- EXERCISE DESCRIPTION -
Output every line below as it stands, dropping only the images.

- DATA SECTION -

★ ★ ★ ★

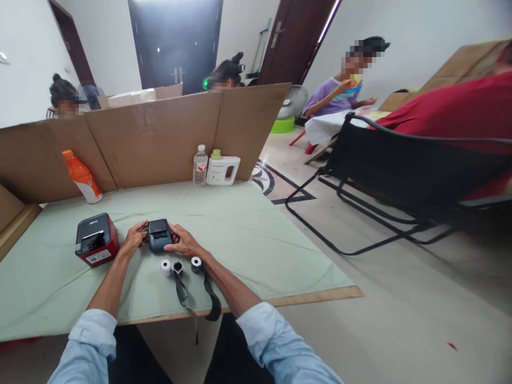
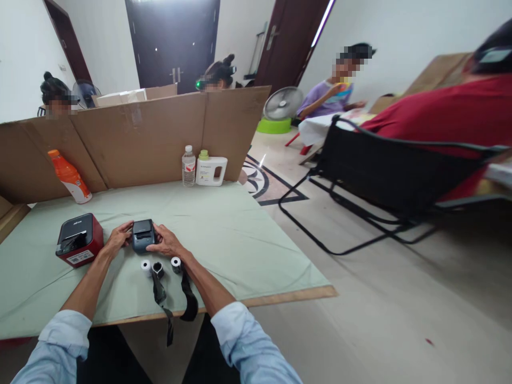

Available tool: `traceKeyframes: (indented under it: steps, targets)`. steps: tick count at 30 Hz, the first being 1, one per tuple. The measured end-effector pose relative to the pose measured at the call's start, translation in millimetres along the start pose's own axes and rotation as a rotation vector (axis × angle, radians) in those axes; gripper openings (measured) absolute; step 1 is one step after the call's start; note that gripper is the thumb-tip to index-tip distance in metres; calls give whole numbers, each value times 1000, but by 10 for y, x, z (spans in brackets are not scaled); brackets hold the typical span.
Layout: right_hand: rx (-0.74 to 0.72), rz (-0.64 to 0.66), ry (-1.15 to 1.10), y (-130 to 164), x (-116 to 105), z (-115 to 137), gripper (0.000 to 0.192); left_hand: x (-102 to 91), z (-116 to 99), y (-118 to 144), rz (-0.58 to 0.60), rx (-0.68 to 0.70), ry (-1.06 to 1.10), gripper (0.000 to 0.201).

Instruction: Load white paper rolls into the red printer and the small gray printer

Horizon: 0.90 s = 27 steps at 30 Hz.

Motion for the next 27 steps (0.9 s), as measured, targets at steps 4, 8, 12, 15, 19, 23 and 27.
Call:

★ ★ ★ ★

- RESULT OF THIS TASK -
Available tool: `traceKeyframes: (indented under it: steps, targets)`. steps: tick count at 30 Hz, the first being 1, one per tuple. The measured end-effector pose relative to the pose measured at the call's start, translation in millimetres along the start pose's own axes and rotation as a rotation vector (axis × angle, radians) in those axes; gripper openings (measured) absolute; step 1 is one step after the call's start; note that gripper is the thumb-tip to index-tip distance in metres; calls give whole numbers, each value times 1000, but by 10 for y, x, z (spans in brackets are not scaled); brackets hold the typical span.
Layout: right_hand: rx (-0.74 to 0.72), rz (-0.64 to 0.66), ry (-1.15 to 1.10), y (-130 to 164), x (-116 to 105), z (-115 to 137), gripper (0.000 to 0.192); left_hand: x (-102 to 91), z (-116 to 99), y (-118 to 144), rz (-0.58 to 0.60), rx (-0.68 to 0.70), ry (-1.06 to 1.10), gripper (0.000 to 0.201).

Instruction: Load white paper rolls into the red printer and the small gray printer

Horizon: 0.90 s = 27 steps at 30 Hz.

Motion for the next 27 steps (0.9 s), as measured, targets at steps 4, 8, 12, 15, 19, 23 and 27.
Call:

Thus the exercise is complete.